First you must believe that your son needs insulin – without it he would soon become very ill. It does not really matter at this stage what sort of insulin he has, although most doctors in this country start people who need insulin on the human variety. The only problems with human insulin seem to be caused by the change over from animal to human insulin. As your son has been on human insulin from the start he should not run into any difficulties. Perhaps you should talk to a family in which one of the children has had diabetes for a few years. They would probably be able to give the reassurance you need.

I was changed from pork to human insulin 4 years ago and I have not really noticed any difference. I have recently heard that human insulin can be dangerous. Should I be worried?

There has been adverse publicity about human insulin, which has been mentioned in the preceding questions. A number of people changing from animal to human insulin have noticed that they get less warning of hypos. This change of awareness may result from other factors but some people are convinced that the problem was caused by human insulin.

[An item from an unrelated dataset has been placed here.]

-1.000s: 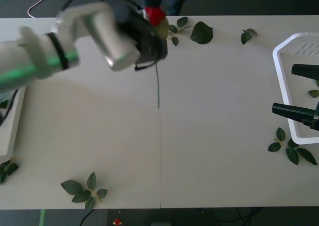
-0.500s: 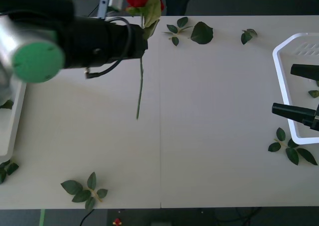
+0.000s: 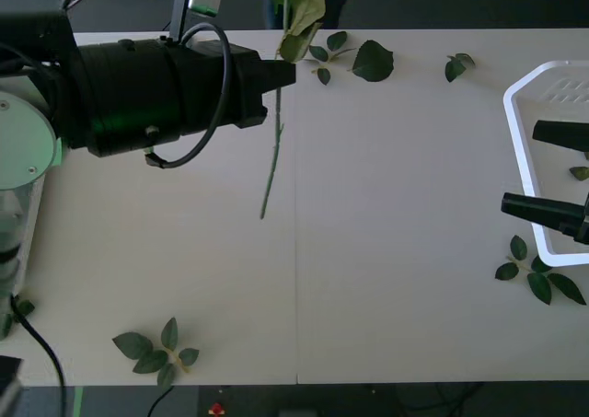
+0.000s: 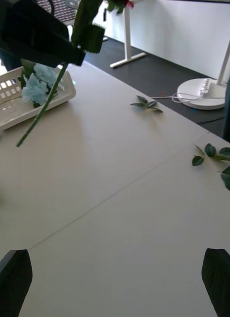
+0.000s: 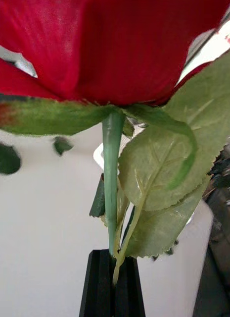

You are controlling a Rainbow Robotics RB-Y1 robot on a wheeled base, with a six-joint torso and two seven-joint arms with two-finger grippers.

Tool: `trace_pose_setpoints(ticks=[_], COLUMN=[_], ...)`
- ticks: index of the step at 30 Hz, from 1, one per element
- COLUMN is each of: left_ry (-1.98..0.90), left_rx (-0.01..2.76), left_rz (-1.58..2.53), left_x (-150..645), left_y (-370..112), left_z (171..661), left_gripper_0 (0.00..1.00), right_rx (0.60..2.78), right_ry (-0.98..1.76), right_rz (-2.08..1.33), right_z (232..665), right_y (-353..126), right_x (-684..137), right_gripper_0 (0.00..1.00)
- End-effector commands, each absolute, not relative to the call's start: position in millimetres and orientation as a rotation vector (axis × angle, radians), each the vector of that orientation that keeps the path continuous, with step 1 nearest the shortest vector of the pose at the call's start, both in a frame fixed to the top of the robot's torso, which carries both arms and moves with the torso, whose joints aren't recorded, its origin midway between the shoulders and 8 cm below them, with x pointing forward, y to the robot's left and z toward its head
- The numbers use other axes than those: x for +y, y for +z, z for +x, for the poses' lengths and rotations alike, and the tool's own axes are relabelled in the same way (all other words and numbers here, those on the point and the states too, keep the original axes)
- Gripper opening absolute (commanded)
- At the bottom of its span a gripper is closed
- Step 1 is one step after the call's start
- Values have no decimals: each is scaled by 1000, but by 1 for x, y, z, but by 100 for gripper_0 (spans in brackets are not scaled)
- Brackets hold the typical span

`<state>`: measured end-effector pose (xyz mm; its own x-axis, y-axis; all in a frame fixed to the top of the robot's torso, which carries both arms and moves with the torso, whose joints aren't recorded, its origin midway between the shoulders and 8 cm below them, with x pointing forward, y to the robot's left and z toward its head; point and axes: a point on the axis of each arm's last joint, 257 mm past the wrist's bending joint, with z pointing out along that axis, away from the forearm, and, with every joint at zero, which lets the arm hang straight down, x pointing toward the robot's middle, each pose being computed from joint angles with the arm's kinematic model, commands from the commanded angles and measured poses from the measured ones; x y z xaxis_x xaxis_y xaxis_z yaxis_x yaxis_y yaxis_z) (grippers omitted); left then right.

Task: Place the red flowers into the right box and the blue flowers into the left box. If a person shows an open palm, hand one flower to the person first, then continue sorting.

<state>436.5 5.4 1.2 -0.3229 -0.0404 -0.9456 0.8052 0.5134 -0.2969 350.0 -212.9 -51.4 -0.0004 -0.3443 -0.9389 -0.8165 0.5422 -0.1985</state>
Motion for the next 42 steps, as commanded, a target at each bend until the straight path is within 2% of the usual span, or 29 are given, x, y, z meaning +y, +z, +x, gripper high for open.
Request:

There have also been reports of unexpected deaths in people who have changed to human insulin. These deaths may have been due to hypoglycaemia but this has not been proved. Nor has it been shown that the numbers involved have increased since human insulin was introduced. Diabetes UK for example has been carrying out research into these vital questions but so far no cause for alarm has been found.

There seem to be a lot of different types of insulin on the market. Can you give me some details?

The range of insulins available can be confusing, although they do fall into four separate groups. Please note that the times of insulin action vary greatly from one person to another and those given here must only be regarded as a rough guide. The vials mentioned in the table are bottles of insulin for use with a syringe, and cartridges are for use with an insulin pen.

I am taking a mixture of short- and intermediate-acting insulin twice a day and do not understand which insulin is working at which time of day.

Many people are confused by the length of action of their insulin particularly when taken more than twice a day regimens. However, as a general rule the short-acting insulin works rapidly (morning and evening) and the intermediate-acting insulin takes longer and covers the afternoon and the night. If you are still unclear about it have another word with your doctor or diabetes specialist nurse.

Can I get AIDS from human insulin?

Definitely not. Human insulin is either made from bacteria or yeast ‘instructed’ to produce insulin that has the same structure as human insulin, or from pork insulin modified to resemble human insulin. It is rigorously purified and cannot be a source of infection.

Is it possible to be allergic to insulin?

Very occasionally people may develop an allergy to one of the additives to insulin such as protamine or zinc, but the insulin itself is unlikely to cause an allergy.